TASK INSTRUCTIONS: Show every line of the data that includes the word "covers".

[Saved data entries]
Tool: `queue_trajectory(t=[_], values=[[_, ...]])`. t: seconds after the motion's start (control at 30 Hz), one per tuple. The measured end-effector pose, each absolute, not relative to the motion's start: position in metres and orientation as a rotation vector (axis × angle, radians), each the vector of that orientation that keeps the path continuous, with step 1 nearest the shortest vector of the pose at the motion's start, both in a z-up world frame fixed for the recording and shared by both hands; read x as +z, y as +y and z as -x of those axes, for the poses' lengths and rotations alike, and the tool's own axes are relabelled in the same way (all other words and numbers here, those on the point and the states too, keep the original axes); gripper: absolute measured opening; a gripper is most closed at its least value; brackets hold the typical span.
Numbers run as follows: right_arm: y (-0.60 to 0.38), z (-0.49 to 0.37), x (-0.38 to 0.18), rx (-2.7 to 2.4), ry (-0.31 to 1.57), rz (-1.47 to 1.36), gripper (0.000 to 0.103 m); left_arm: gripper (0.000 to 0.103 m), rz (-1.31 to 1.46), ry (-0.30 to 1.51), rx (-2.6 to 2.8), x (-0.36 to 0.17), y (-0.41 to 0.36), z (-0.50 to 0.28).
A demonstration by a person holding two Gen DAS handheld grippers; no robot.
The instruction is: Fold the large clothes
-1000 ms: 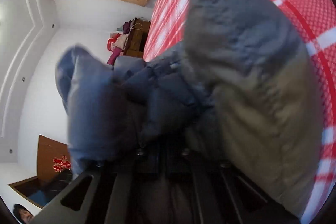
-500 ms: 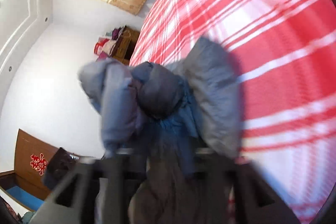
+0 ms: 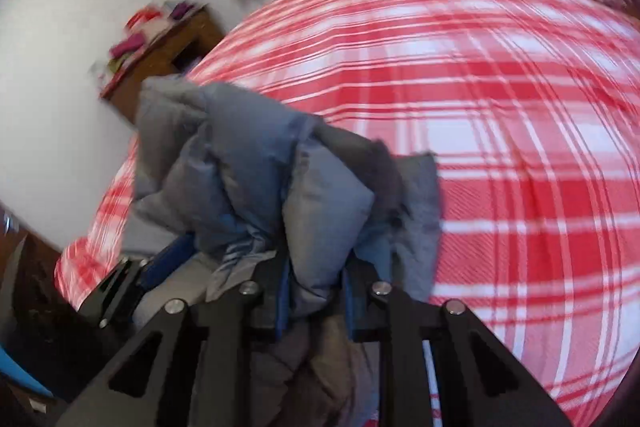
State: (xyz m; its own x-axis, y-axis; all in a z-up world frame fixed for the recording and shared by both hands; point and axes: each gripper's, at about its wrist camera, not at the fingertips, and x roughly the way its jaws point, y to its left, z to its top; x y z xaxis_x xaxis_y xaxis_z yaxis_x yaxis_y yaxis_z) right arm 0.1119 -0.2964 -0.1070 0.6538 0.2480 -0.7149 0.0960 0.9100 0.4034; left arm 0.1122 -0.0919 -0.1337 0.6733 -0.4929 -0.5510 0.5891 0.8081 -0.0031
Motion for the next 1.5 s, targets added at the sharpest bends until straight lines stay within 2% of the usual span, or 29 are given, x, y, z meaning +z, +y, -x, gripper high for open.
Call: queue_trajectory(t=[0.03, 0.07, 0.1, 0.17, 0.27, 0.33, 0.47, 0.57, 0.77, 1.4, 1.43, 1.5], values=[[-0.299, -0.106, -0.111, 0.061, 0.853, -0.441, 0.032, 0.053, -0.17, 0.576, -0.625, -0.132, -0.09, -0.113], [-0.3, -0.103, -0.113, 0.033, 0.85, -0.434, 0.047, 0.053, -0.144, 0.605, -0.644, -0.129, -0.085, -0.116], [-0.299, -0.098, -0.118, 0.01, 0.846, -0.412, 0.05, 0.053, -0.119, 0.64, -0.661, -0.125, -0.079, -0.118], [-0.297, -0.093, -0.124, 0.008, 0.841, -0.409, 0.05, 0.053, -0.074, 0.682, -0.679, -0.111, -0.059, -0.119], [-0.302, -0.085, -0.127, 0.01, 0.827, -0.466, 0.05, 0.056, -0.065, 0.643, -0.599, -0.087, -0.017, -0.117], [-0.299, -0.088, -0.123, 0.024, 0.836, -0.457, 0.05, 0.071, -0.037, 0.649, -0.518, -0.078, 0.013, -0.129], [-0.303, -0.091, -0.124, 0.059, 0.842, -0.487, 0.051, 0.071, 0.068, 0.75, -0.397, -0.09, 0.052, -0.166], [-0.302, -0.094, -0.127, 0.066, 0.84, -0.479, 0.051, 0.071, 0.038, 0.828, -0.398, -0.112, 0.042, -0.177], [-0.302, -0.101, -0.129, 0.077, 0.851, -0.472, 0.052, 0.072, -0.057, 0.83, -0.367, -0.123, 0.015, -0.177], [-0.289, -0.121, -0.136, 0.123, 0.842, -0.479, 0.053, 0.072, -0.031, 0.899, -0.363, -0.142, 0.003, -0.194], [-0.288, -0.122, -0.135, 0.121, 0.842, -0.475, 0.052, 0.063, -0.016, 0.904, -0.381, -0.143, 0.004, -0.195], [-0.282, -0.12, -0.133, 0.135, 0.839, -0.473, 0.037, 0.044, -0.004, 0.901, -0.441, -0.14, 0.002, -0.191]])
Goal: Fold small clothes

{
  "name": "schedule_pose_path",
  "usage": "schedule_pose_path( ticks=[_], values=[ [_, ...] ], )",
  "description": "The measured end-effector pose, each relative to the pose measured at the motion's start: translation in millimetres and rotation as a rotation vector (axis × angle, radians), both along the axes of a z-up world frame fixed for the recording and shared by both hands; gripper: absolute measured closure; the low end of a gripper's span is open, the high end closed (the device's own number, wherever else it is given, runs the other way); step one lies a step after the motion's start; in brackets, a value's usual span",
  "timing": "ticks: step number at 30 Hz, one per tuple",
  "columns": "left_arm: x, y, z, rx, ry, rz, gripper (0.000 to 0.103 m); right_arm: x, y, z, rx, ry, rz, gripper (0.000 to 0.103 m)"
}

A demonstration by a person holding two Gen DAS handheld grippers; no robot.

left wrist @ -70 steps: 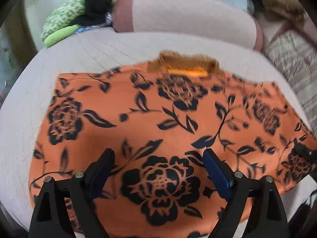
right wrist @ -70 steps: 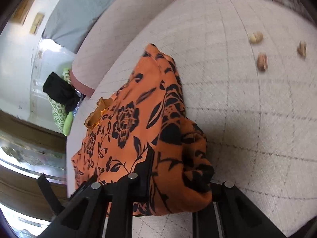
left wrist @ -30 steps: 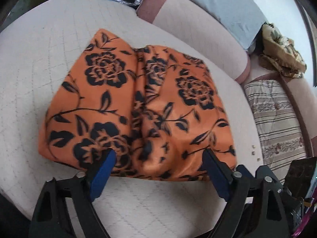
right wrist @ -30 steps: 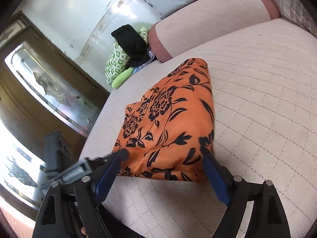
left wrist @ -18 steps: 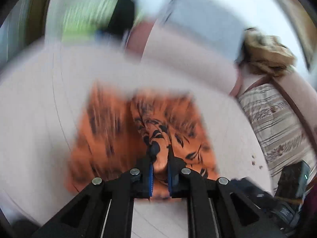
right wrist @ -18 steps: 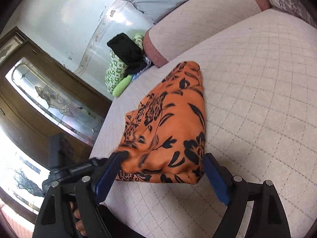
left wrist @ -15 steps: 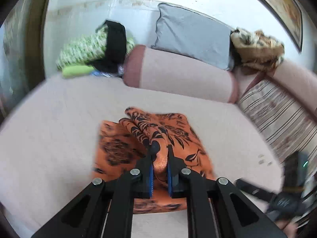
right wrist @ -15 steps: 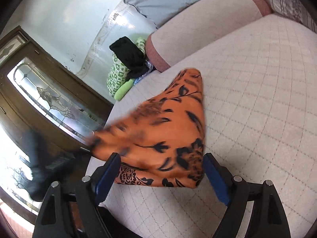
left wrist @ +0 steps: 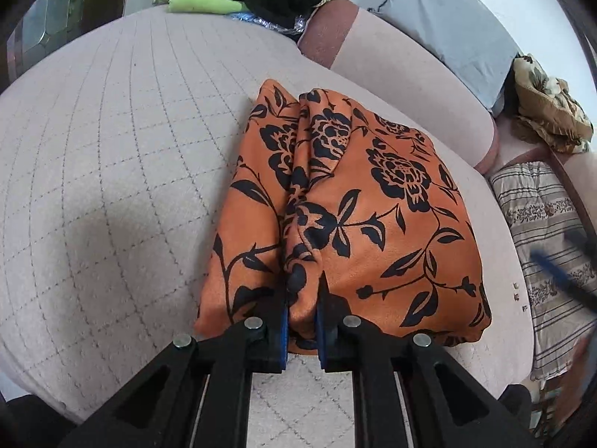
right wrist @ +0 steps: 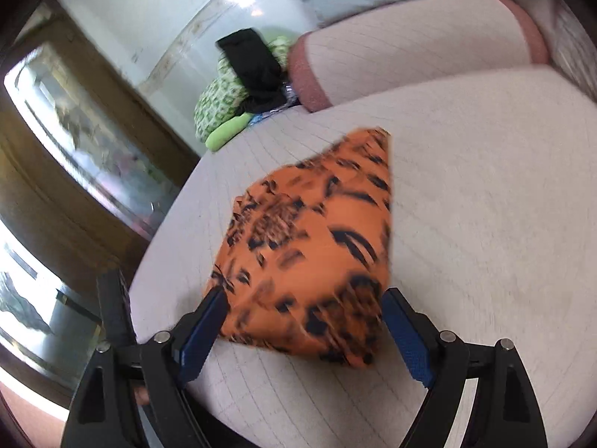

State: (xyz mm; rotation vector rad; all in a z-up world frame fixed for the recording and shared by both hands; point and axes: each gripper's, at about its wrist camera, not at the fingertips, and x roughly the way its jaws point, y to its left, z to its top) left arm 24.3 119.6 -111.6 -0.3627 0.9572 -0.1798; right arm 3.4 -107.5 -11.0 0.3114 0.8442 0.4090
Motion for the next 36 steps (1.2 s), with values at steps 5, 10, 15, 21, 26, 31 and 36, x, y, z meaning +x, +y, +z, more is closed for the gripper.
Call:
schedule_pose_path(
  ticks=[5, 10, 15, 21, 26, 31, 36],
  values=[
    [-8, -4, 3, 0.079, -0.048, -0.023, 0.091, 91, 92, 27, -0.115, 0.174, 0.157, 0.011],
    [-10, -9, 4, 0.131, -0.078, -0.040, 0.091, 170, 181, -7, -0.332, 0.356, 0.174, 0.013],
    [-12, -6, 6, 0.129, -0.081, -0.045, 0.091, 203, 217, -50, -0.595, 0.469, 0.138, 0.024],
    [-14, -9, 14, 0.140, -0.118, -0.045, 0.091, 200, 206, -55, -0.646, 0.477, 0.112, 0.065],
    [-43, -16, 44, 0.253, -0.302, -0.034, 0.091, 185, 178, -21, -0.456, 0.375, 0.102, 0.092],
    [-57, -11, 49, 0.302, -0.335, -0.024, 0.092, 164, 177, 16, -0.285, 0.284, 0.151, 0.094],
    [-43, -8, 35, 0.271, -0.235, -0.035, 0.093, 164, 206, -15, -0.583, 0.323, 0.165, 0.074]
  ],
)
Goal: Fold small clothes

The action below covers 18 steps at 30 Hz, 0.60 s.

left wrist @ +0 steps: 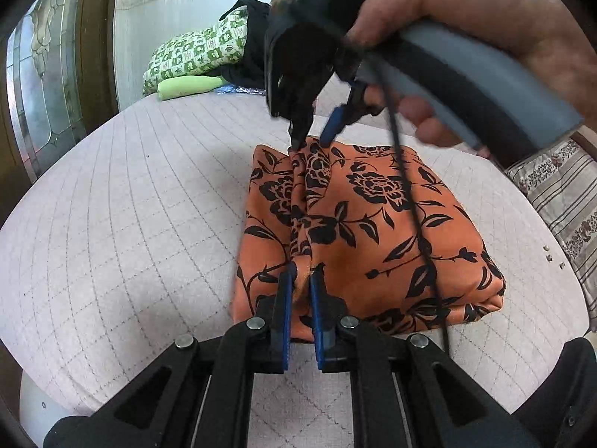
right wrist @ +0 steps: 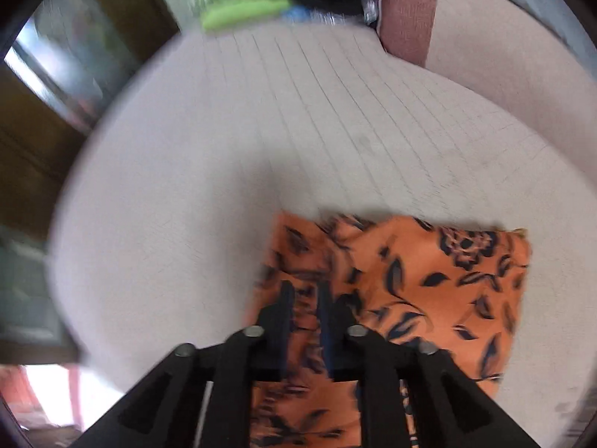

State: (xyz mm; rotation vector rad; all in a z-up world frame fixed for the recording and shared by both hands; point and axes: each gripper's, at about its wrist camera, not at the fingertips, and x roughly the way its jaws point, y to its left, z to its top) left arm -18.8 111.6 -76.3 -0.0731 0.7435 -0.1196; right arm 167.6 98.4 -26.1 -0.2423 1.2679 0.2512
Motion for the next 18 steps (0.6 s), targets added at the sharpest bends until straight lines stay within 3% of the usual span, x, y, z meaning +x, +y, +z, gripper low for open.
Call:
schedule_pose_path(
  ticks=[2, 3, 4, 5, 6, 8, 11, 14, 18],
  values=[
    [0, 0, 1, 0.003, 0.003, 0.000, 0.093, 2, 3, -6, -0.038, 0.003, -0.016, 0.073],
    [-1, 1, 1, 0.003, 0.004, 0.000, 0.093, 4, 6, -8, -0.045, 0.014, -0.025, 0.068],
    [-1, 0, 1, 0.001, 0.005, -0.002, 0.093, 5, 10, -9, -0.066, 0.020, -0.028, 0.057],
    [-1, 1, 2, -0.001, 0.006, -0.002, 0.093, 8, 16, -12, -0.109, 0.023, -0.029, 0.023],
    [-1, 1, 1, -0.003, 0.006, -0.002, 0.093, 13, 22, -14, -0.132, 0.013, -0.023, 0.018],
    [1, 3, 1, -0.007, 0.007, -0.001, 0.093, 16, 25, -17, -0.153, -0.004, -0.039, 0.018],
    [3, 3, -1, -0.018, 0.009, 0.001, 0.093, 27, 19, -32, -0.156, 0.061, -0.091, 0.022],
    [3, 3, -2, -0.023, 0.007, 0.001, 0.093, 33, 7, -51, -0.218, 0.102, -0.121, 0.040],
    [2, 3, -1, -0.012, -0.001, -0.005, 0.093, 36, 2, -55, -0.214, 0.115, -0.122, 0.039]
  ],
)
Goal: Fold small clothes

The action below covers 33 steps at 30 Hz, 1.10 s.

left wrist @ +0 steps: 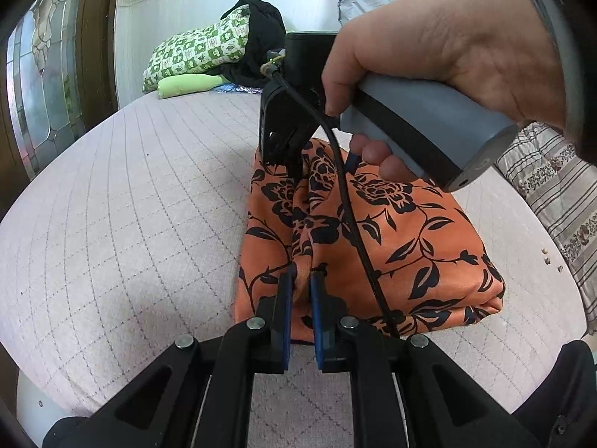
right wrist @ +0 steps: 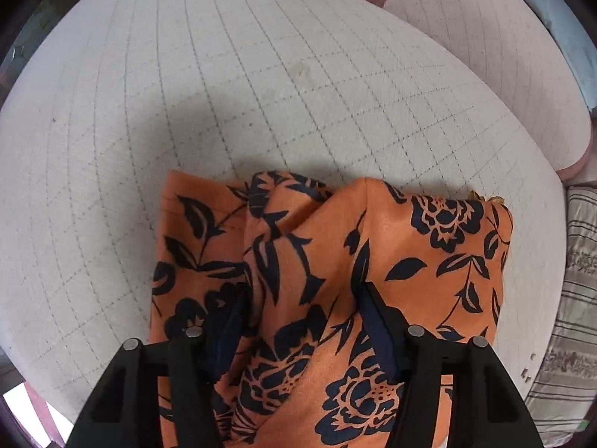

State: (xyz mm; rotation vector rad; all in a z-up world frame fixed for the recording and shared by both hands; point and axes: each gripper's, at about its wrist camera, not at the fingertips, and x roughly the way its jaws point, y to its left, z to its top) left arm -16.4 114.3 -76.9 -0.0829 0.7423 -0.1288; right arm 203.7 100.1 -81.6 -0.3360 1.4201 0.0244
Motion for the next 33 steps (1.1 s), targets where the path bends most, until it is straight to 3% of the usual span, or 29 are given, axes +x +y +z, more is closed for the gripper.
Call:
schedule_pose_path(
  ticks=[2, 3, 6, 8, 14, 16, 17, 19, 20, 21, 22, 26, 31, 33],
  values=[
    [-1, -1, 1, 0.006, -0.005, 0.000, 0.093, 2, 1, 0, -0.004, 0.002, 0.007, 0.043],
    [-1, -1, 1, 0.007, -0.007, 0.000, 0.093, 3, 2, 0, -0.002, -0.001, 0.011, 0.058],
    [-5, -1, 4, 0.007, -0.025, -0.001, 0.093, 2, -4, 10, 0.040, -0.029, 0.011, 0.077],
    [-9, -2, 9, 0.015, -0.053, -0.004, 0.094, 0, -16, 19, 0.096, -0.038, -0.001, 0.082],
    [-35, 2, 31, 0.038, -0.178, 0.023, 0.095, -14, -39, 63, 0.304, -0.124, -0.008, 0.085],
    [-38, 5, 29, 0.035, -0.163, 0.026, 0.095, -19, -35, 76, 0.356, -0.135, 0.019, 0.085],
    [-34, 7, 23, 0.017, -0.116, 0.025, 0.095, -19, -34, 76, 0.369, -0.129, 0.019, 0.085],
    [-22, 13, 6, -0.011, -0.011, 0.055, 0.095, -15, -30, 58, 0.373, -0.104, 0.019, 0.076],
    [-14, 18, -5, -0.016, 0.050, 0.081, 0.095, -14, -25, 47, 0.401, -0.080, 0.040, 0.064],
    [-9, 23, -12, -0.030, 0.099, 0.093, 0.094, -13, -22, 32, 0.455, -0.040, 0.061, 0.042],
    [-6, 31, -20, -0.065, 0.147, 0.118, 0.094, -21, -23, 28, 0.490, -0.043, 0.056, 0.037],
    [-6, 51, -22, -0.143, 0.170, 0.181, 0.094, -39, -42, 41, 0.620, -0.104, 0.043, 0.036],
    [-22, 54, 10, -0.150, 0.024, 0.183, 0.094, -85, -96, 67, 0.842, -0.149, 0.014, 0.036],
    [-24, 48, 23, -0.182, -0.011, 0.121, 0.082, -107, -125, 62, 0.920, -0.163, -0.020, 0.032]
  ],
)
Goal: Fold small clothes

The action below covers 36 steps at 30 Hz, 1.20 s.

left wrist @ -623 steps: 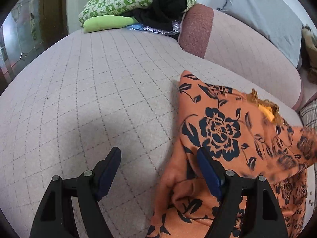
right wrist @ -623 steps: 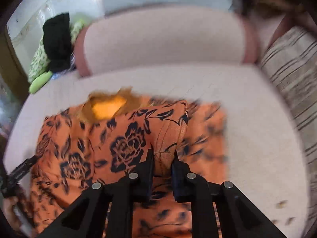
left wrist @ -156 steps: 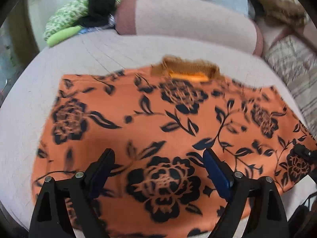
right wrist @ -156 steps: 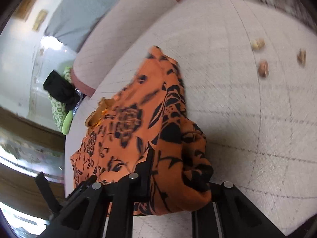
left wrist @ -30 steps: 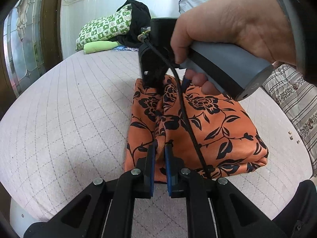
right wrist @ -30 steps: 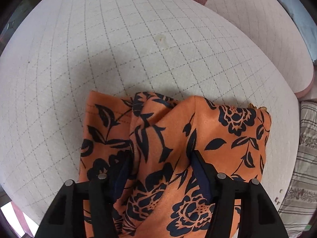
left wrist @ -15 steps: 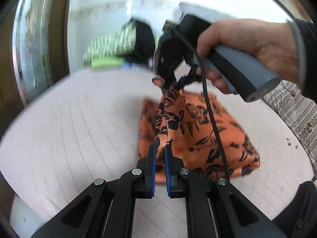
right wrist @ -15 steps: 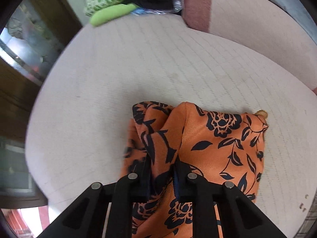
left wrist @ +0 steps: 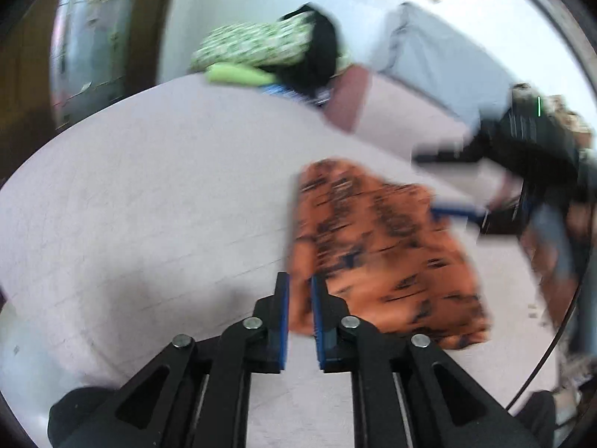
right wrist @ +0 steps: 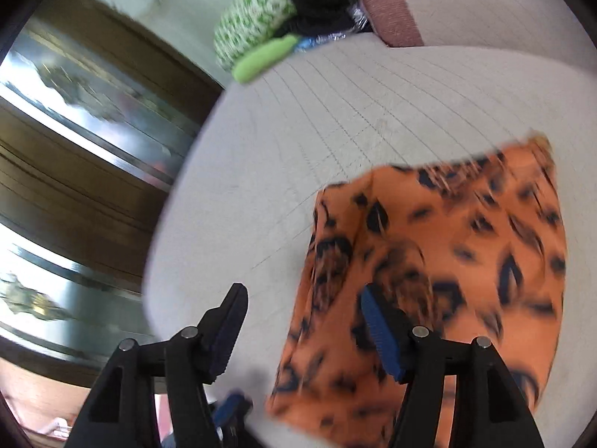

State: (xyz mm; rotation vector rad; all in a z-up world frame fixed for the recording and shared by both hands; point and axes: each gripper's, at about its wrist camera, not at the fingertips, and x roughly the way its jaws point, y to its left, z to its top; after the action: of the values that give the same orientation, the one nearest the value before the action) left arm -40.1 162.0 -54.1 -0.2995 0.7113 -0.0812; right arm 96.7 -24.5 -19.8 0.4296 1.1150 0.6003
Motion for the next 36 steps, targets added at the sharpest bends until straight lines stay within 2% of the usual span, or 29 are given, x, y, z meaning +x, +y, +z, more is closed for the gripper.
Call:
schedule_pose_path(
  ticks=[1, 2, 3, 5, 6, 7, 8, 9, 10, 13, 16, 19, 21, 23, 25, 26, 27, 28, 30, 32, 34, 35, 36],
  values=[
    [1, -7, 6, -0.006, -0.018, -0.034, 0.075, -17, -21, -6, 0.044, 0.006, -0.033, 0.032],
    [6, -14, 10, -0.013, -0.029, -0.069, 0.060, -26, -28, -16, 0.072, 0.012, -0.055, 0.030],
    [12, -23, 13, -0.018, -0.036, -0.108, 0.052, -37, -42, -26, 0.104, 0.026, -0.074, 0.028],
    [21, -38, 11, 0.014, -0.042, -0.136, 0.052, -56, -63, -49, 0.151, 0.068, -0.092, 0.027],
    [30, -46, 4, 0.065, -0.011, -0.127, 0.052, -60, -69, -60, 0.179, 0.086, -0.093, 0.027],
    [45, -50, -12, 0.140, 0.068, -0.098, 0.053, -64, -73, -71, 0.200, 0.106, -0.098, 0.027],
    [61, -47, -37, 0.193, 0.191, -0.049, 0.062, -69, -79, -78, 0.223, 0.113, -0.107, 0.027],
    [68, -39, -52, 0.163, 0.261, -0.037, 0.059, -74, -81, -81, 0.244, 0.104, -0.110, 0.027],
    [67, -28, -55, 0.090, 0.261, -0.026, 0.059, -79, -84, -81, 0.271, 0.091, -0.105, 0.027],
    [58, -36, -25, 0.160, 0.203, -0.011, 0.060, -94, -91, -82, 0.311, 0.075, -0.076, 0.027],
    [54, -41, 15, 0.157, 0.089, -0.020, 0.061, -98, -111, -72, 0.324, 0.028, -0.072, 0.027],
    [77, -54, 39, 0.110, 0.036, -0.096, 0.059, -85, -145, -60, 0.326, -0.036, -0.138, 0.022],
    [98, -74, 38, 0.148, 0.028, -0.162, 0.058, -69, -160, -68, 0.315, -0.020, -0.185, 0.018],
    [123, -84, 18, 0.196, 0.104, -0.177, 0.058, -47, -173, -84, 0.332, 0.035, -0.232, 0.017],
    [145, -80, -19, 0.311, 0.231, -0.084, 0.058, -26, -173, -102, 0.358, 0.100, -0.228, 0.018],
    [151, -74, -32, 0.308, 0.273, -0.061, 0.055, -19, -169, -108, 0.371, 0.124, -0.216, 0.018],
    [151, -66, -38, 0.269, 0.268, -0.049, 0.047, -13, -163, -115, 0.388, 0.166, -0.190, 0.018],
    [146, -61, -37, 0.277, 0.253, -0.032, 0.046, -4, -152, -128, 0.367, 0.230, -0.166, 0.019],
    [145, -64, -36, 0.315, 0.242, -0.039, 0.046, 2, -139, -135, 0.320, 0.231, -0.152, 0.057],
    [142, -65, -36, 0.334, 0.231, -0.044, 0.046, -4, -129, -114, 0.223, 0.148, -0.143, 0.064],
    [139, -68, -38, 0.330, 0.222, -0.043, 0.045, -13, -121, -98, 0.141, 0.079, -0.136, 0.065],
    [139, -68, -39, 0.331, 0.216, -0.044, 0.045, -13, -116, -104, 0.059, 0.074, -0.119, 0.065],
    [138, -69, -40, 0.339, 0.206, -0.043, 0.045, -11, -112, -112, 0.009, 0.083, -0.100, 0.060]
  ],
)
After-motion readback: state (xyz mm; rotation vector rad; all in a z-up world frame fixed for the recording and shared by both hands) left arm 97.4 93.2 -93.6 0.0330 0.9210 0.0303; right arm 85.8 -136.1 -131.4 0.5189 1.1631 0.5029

PROBLEM SOLUTION:
The action below covers 18 steps at 30 Hz, 0.60 s.
The action below covers 33 steps at 30 Hz, 1.10 s.
The action below covers 36 steps at 30 Hz, 1.20 s.

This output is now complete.